Sono passati ben 13 anni da quando Beppe Grillo cercò di candidarsi alla segreteria del Partito democratico lanciando la sua partecipazione alle primarie. “Il 25 ottobre ci saranno le primarie del Pdmenoelle. Io mi candido”, scrisse Grillo sul suo blog il 12 luglio del 2009. Con l’idea di “rifondare” quello che a suo giudizio era diventato “un mostro politico nato dalla sinistra e finito in Vaticano”. Il tentativo di “conquista” da parte del comico – che nel 2007 aveva organizzato a Bologna il primo Vaffa-Day – fu respinto con prontezza dalla dirigenza dem. Ma proprio questo assalto mancato alla casamatta del progressismo – che, secondo Grillo, aveva tradito la sua ispirazione originaria – divenne la molla definitiva per la fondazione del M5s che vide la luce il 4 ottobre del 2009.

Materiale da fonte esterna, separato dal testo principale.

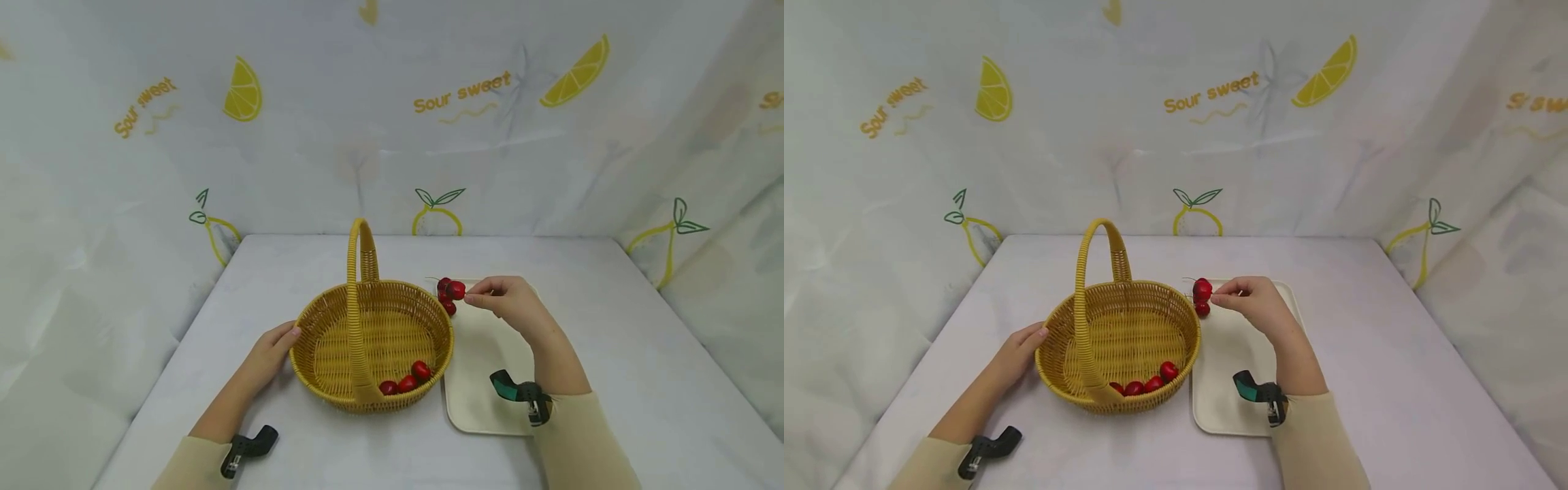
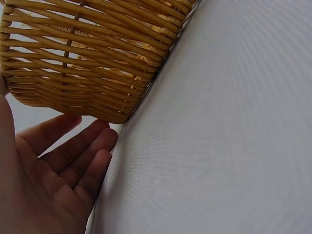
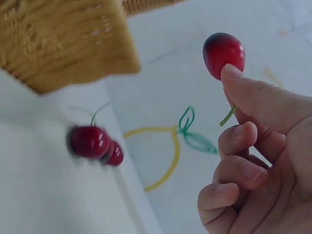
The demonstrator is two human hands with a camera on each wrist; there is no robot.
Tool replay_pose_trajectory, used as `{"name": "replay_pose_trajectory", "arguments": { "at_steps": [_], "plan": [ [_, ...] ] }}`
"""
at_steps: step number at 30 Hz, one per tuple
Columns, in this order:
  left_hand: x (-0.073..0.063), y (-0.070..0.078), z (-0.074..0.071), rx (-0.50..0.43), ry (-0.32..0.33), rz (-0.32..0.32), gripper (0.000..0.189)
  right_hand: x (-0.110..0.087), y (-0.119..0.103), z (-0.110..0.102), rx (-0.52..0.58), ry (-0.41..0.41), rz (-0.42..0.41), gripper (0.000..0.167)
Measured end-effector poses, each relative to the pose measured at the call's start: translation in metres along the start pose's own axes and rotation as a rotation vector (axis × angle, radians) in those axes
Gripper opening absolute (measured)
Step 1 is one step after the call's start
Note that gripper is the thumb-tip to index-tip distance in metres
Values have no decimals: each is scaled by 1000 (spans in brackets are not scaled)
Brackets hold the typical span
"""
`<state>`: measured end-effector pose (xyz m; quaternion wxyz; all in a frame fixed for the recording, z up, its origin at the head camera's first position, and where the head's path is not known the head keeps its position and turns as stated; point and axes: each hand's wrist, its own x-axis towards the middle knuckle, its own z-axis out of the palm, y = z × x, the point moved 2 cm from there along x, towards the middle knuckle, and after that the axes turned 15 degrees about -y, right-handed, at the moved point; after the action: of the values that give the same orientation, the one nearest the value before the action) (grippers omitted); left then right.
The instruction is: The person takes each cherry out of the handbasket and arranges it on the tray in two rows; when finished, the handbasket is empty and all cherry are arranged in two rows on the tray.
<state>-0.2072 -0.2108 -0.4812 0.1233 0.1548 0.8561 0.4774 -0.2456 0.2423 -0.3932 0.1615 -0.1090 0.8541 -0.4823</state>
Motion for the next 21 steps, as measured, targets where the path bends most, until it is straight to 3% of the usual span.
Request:
{"name": "replay_pose_trajectory", "arguments": {
  "at_steps": [6, 10, 16, 21],
  "plan": [
    [1, -1, 0, -11, 2, 6, 51, 8, 23, -5, 33, -6, 66, 32],
    [3, -3, 2, -12, -5, 11, 51, 12, 35, -3, 6, -51, 90, 30],
    [2, -2, 3, -13, -3, 17, 50, 18, 43, 6, -38, -134, 74, 22],
    [1, -2, 1, 1, 10, 20, 51, 26, 45, 16, -90, -145, 75, 16]
  ]
}}
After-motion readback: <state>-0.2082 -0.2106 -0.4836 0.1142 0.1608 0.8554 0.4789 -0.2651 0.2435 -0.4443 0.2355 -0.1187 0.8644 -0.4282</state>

Di acqua sotto i ponti, nel frattempo, ne è passata parecchia, ma la storia sembra ripetersi. Oggi tocca a Enrico Letta, segretario del Partito Democratico, ricacciare Giuseppe Conte nell’angolo, dopo lo scriteriato corpo a corpo con Mario Draghi che ha portato allo scioglimento delle camere, rimarcando l’assoluta inaffidabilità dei grillini. Con una mossa audace, il segretario dem ha scelto di rompere l’alleanza con i grillini, nata nel nome dell’unità delle sinistre tanto cara alla ‘ditta’ del Pd e lanciata con tanto di prospettiva strategica durante la breve segreteria di Nicola Zingaretti e gli effimeri fasti del governo giallorosso su suggerimento di Goffredo Bettini, l’eminenza grigia del “partito romano”.

Questa parabola spiega molto sulle origini e sul futuro del M5s. Il movimento nasce nella prima decade del millennio come il più feroce antagonista del berlusconismo. L’uomo di Arcore, in quella fase, rappresenta tutto il peggio della “casta”. Il giudizio negativo espresso da Grillo e dal movimento delle origini sul polo delle libertà è radicale e resterà sempre tale. L’ispirazione originaria dei militanti pentastellati nasce da un humus ideologico di sinistra. A partire dal suo battesimo. Le cinque stelle richiamate nel nome fin dall’esordio rappresentano tematiche relative ad acqua pubblica, ambiente, mobilità sostenibile, sviluppo e connettività. Successivamente vengono modificate in acqua, ambiente, trasporti, connettività e sviluppo. Nell’ultima elaborazione programmatica diventano, infine, beni comuni, ecologia integrale, giustizia sociale, innovazione tecnologica ed economia eco-sociale di mercato. Insomma, quale che sia la cinquina di sfide preferita, l’impronta gauchiste – caratteristica della formazione e della storia personale del leader e fondatore – appare evidente fin dalla fondazione. A ciò si aggiunga quella diffidenza verso gli Usa e l’Unione Europea tipica dell’anticapitalismo massimalista.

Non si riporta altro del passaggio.